## What this task involves:
The output should match, line for line, the records from the line containing "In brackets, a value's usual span" through the line containing "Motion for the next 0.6", with every picture left out.

[Stored records]

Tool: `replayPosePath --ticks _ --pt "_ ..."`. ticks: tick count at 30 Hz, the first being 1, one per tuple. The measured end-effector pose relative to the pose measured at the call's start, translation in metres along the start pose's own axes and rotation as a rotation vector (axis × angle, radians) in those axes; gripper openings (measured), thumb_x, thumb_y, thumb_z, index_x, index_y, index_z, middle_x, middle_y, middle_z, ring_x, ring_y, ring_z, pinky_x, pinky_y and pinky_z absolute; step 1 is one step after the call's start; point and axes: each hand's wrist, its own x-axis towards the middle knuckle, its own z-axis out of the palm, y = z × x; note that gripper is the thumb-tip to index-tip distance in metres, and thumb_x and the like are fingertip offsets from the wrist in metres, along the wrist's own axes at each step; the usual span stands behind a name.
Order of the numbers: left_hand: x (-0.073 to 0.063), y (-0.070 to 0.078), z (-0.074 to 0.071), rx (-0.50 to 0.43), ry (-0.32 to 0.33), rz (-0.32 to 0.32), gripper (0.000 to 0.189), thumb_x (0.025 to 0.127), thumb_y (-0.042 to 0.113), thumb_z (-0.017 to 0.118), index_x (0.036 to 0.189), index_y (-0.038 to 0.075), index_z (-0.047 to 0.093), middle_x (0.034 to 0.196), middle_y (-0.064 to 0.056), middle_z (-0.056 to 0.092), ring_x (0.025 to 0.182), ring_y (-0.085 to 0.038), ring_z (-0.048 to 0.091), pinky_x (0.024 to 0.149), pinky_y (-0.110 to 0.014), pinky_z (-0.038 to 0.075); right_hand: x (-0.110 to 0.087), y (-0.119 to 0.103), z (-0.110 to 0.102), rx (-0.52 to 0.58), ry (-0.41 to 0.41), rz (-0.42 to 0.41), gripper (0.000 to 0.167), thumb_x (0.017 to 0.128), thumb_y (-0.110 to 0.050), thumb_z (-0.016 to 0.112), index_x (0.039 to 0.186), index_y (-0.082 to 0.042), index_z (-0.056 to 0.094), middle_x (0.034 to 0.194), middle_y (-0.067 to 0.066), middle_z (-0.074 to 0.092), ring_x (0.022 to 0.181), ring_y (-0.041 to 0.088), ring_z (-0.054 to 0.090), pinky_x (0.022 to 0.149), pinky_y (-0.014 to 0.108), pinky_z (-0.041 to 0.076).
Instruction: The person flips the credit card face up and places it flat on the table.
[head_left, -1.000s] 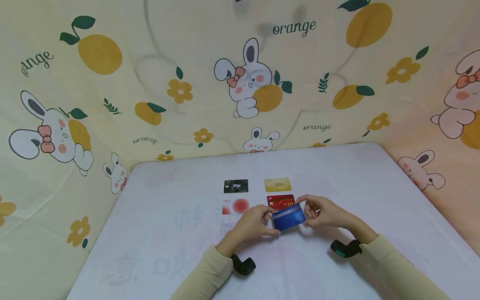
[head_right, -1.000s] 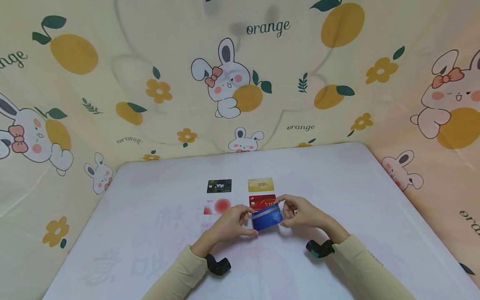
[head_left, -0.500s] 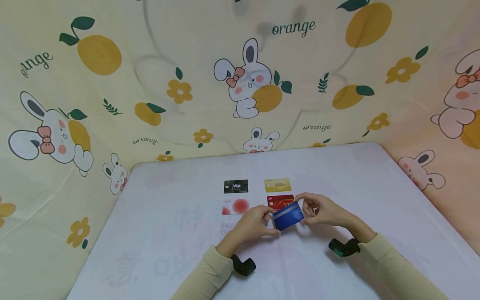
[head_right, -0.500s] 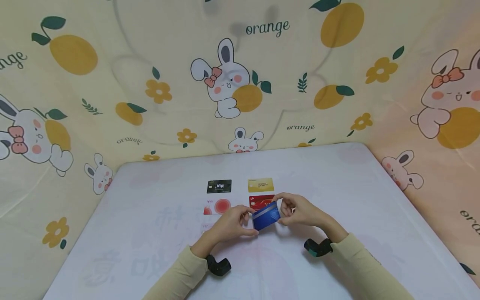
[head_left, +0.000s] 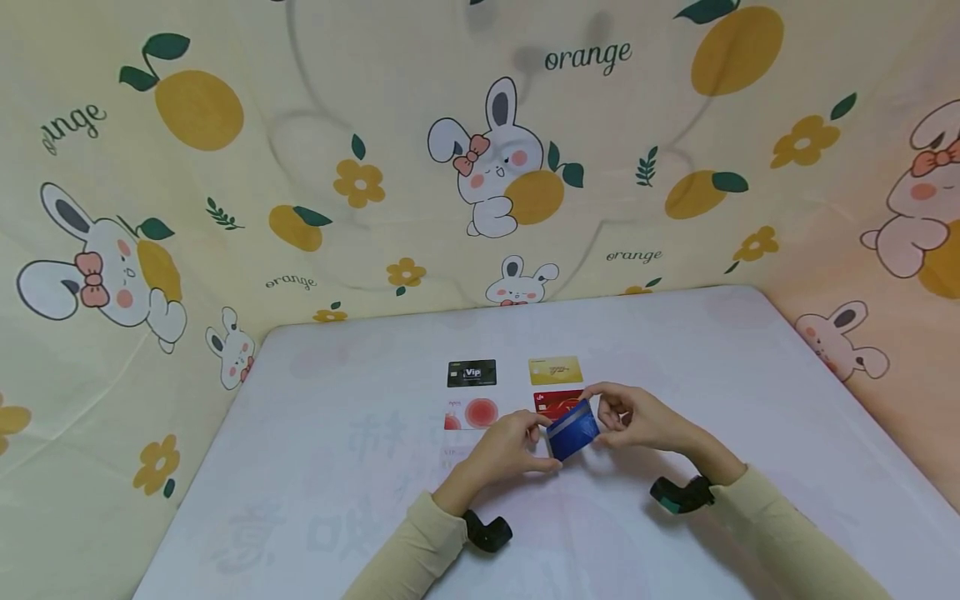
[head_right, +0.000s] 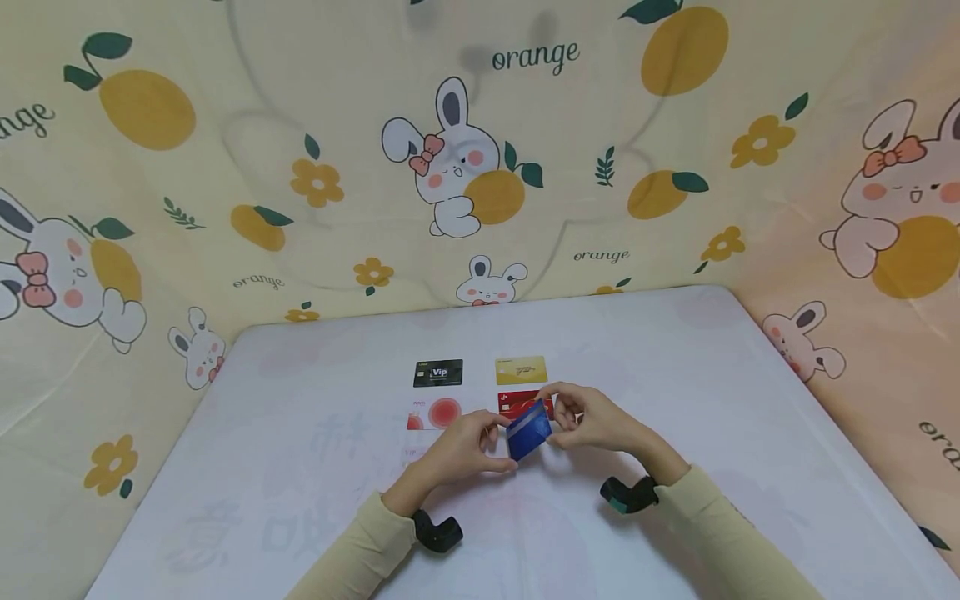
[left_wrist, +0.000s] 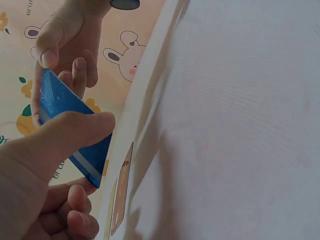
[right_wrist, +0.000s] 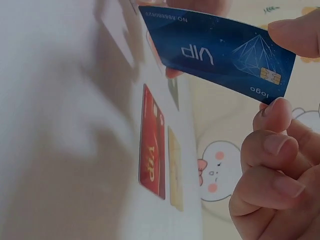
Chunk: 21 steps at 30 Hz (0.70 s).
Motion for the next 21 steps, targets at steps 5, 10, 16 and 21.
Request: replayPosePath --ticks 5,10,16,21 --pt "-0.0002 0.0007 0.0001 -0.001 0.007 0.023 0.057 0.073 0.036 0.083 0.12 0.01 0.064 0.082 -0.001 0.057 0.072 -0.002 0.044 0.062 -0.014 0.036 0.0023 -0.0048 0.0021 0.013 0.005 0.009 0.049 0.072 0.002 0.075 0.117 0.002 0.055 0.069 0.012 0.046 0.061 0.003 0.045 0.054 0.02 0.038" --pt "0.0 0.0008 0.0009 -0.002 0.012 0.035 0.054 0.074 0.034 0.082 0.119 0.009 0.064 0.081 -0.001 0.057 0.071 -0.002 0.043 0.061 -0.014 0.035 0.0051 -0.0069 0.0051 0.03 -0.001 0.027 0.049 0.073 0.0 0.075 0.117 0.001 0.055 0.069 0.01 0.046 0.062 0.002 0.045 0.055 0.021 0.039" --pt "-0.0006 0.0002 0.0017 -0.005 0.013 0.049 0.05 0.076 0.031 0.081 0.118 0.008 0.065 0.081 -0.001 0.057 0.071 -0.002 0.043 0.061 -0.014 0.036 0.0071 -0.0078 0.0075 0.048 -0.01 0.031 0.048 0.073 0.0 0.075 0.117 0.003 0.055 0.07 0.009 0.046 0.063 0.003 0.045 0.055 0.021 0.039" --pt "-0.0016 -0.0013 -0.0012 -0.026 0.02 0.05 0.051 0.076 0.031 0.081 0.119 0.01 0.064 0.089 -0.004 0.059 0.078 -0.007 0.048 0.066 -0.013 0.038 0.0082 -0.0077 0.0077 0.065 -0.015 0.02 0.047 0.073 0.001 0.075 0.116 0.001 0.056 0.069 0.011 0.045 0.062 0.004 0.044 0.054 0.021 0.038"
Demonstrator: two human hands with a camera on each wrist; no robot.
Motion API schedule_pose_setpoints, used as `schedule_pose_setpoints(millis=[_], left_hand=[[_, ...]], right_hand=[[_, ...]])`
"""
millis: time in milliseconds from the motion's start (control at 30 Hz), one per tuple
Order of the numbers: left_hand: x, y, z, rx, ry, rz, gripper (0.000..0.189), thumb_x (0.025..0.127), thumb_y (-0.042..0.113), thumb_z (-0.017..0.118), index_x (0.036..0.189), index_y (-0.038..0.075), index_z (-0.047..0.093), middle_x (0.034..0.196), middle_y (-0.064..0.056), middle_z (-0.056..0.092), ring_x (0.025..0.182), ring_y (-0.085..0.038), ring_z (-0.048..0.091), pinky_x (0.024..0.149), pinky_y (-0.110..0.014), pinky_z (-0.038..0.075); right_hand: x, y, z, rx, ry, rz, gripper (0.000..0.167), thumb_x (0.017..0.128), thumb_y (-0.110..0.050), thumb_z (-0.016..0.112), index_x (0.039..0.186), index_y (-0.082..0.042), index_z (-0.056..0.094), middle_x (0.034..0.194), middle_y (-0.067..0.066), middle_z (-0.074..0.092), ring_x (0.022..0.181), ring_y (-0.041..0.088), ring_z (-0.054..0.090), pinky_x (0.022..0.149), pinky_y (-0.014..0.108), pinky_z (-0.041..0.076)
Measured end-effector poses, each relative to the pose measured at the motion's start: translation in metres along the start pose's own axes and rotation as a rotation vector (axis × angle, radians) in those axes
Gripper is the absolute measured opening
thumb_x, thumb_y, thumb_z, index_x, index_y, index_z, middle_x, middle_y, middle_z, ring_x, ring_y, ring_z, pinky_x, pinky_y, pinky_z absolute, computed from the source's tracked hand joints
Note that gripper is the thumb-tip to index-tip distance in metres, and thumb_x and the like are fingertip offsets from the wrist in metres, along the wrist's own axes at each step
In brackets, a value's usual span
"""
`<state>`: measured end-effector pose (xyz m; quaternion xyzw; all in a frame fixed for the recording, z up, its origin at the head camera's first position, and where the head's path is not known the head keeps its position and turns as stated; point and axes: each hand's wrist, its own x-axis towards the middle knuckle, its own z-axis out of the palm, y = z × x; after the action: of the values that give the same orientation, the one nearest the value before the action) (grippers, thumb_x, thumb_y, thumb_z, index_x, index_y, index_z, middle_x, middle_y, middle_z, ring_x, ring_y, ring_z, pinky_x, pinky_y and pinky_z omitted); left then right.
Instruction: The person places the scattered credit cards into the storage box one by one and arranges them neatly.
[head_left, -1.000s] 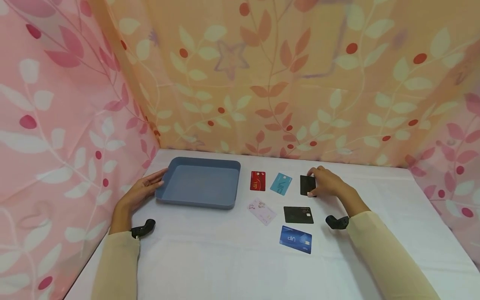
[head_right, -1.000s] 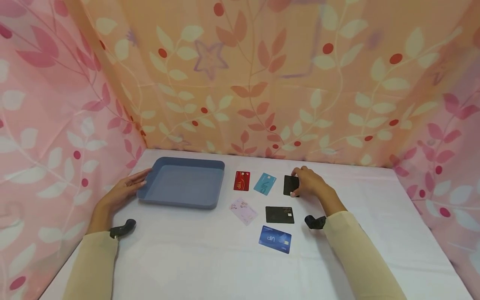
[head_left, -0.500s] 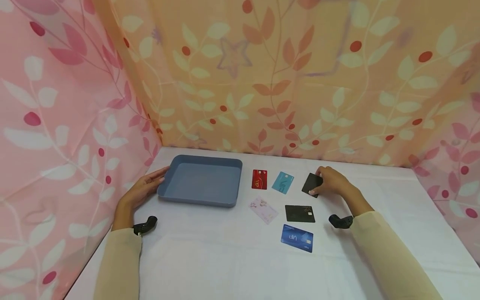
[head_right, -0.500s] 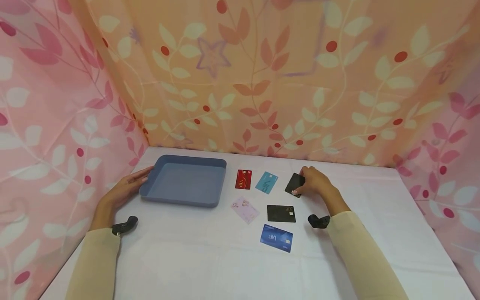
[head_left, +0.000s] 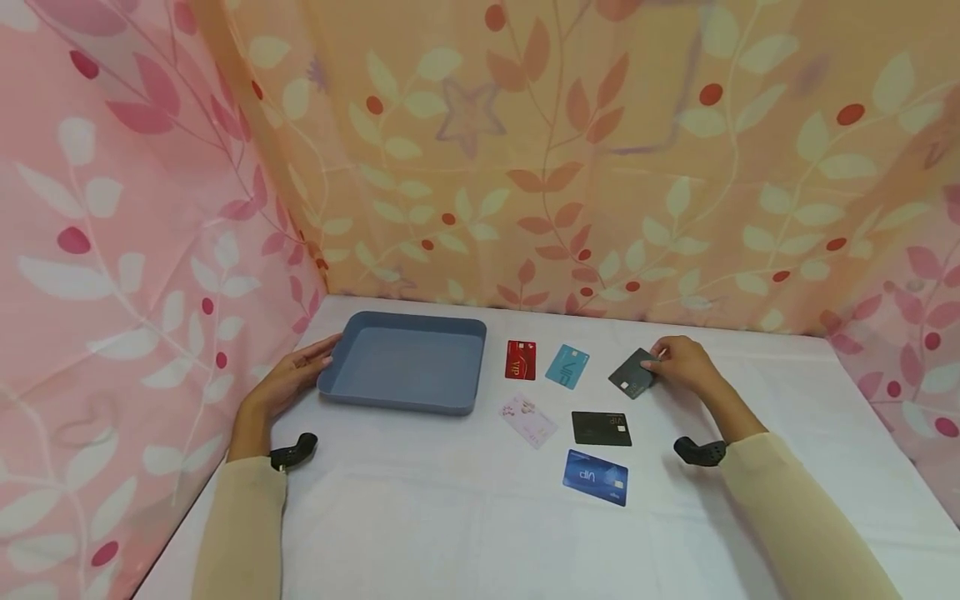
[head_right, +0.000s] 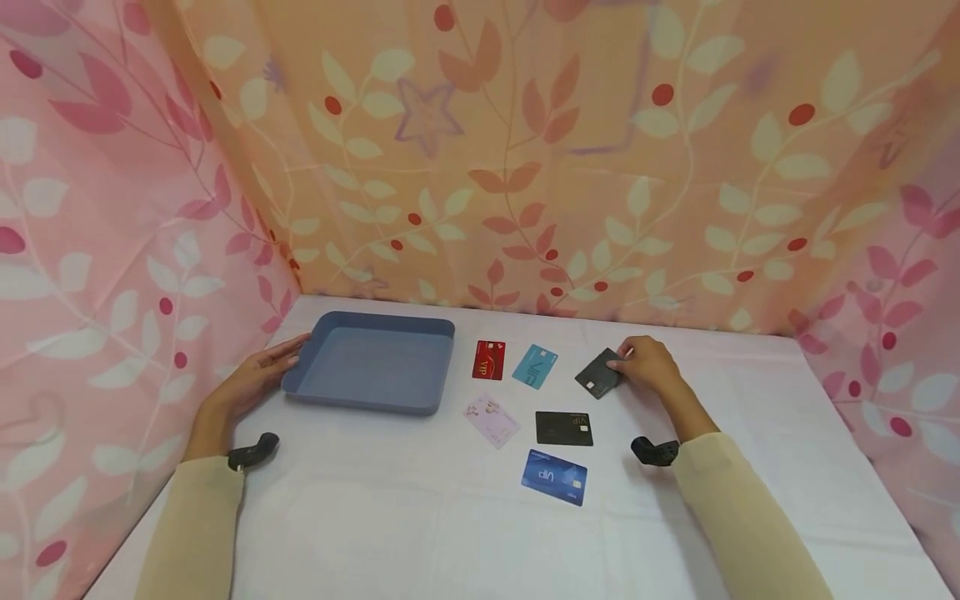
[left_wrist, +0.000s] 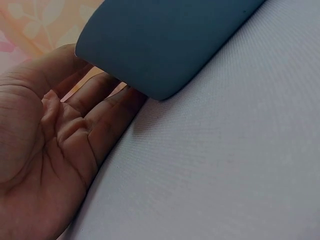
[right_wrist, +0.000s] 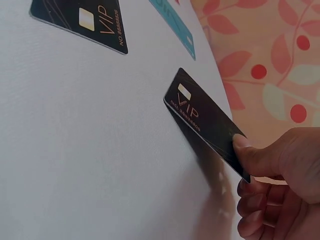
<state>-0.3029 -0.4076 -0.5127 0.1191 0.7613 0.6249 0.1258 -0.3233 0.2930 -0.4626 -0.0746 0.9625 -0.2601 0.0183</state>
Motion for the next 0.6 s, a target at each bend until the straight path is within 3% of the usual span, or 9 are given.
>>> schedule_pose_setpoints(millis=[300, 467, 600], left_hand=[[0.001, 0.001, 0.000, -0.013, -0.006, 0.011, 0.056, 0.109, 0.016, 0.048, 0.161, 0.011, 0.027, 0.168, -0.013, 0.019, 0.155, -0.033, 0.015, 0.105, -0.015, 0.041], [0.001, 0.003, 0.002, -0.021, -0.002, 0.004, 0.057, 0.108, 0.014, 0.048, 0.161, 0.009, 0.027, 0.168, -0.014, 0.018, 0.155, -0.034, 0.013, 0.106, -0.016, 0.041], [-0.001, 0.003, 0.002, -0.023, 0.012, -0.012, 0.056, 0.108, 0.014, 0.049, 0.161, 0.010, 0.028, 0.168, -0.014, 0.019, 0.155, -0.034, 0.014, 0.107, -0.018, 0.040]], right_hand=[[-0.010, 0.000, -0.010, 0.037, 0.001, 0.060, 0.022, 0.094, -0.012, 0.069, 0.093, 0.009, 0.072, 0.083, 0.015, 0.068, 0.081, 0.030, 0.057, 0.071, 0.035, 0.044], [-0.019, -0.005, -0.016, 0.058, -0.027, 0.079, 0.023, 0.095, -0.013, 0.068, 0.095, 0.009, 0.073, 0.087, 0.017, 0.069, 0.081, 0.029, 0.057, 0.068, 0.032, 0.047], [-0.026, -0.008, -0.018, 0.104, -0.072, 0.091, 0.022, 0.096, -0.012, 0.067, 0.097, 0.009, 0.072, 0.080, 0.013, 0.066, 0.073, 0.023, 0.055, 0.060, 0.030, 0.046]])
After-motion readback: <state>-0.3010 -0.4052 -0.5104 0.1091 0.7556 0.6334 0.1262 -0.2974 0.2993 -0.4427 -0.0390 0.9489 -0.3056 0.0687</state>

## Task output:
In brackets, a value's usual span
"""
`<state>`: measured end-effector pose (xyz m; quaternion xyzw; all in a frame fixed for the recording, z up, its origin at the head camera's first position, and where the head's path is not known the head keeps its position and turns as stated; point and axes: each hand's wrist, its own x-axis towards the middle knuckle, its own z-axis out of the palm, y = z × x; after the action: of the values that give the same orientation, the one nearest the value before the action) (grippers, thumb_x, thumb_y, thumb_z, index_x, index_y, index_z, middle_x, middle_y, middle_z, ring_x, ring_y, ring_z, pinky_x, pinky_y and pinky_z omitted); left then right.
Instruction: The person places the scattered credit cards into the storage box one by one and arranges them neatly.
[head_left, -1.000s] 
[head_right, -1.000s] 
[head_left, -0.500s] 
[head_right, -0.500s] 
[head_left, +0.000s] 
[head_right, +0.000s] 
[left_wrist, +0.000s] 
[right_wrist, +0.000s] 
<state>-0.3029 -0.4076 -0.5127 0.1191 0.7613 0.6249 0.1258 -0.3233 0.2930 -0.4626 -0.0746 0.9625 -0.2601 0.0183</state>
Motion for the next 0.6 s, a target at each bend until the straight path is within 3% of the usual span, or 9 are given.

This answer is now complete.